> _GOAL OF THE EXERCISE_:
In the data below, the answer is the run of lines from the line containing "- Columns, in" through the line containing "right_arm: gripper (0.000", both included; print it exactly and nothing else.
Segment Start: GIVEN INFORMATION
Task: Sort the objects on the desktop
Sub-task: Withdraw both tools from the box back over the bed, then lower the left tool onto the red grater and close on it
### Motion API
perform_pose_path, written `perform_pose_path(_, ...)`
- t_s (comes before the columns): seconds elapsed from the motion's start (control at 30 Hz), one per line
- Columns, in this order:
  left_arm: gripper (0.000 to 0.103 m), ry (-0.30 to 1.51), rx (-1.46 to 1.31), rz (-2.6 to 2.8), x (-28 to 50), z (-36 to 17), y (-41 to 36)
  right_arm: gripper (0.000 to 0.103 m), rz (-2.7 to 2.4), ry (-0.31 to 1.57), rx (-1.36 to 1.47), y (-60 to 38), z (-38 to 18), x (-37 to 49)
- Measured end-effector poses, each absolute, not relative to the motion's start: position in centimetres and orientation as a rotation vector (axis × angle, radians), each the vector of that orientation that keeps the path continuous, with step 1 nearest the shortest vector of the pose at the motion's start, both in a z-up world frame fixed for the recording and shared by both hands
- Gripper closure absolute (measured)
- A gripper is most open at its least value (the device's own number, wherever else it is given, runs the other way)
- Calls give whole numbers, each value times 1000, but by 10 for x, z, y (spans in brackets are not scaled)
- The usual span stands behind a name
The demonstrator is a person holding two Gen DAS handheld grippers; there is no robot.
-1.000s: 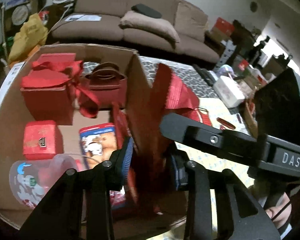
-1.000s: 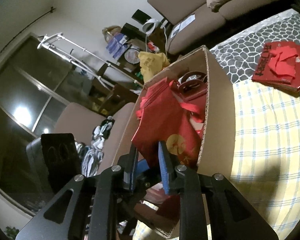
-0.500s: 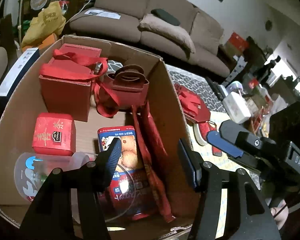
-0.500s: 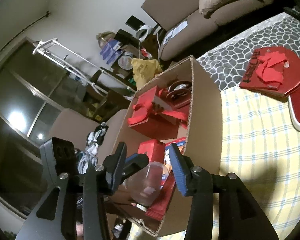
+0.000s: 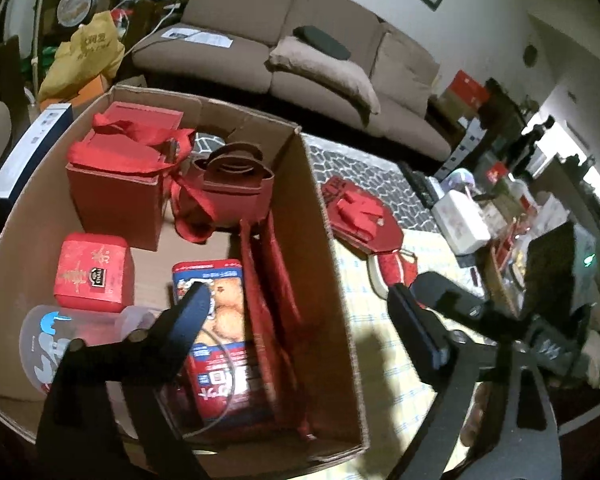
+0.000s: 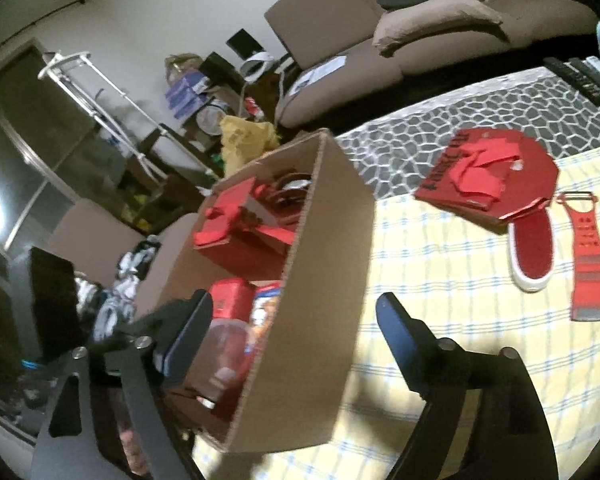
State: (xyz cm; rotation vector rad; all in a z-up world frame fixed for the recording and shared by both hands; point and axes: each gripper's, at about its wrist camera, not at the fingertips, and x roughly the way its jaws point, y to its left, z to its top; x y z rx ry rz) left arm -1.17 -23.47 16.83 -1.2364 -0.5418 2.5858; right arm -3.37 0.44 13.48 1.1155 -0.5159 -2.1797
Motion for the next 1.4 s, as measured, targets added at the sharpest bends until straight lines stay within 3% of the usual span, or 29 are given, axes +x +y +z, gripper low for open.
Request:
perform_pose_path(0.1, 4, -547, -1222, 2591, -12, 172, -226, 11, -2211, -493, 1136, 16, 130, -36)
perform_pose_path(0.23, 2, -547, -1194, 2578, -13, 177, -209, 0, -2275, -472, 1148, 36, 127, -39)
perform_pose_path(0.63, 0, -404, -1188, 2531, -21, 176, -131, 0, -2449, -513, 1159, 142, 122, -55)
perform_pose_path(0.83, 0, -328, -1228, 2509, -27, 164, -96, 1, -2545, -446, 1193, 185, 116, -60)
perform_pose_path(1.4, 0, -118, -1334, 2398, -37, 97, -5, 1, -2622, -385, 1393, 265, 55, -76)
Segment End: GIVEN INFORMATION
> _EXERCISE RESPONSE_:
- Columns, in this order:
  left_arm: gripper (0.000 to 0.103 m), ry (-0.30 to 1.51), rx (-1.46 to 1.31), rz (-2.6 to 2.8), x (-28 to 50), z (-36 to 17), y (-41 to 36)
  right_arm: gripper (0.000 to 0.103 m), rz (-2.7 to 2.4), ry (-0.31 to 1.57), rx (-1.36 to 1.47), y (-60 to 38), z (-38 to 18), x (-37 to 49)

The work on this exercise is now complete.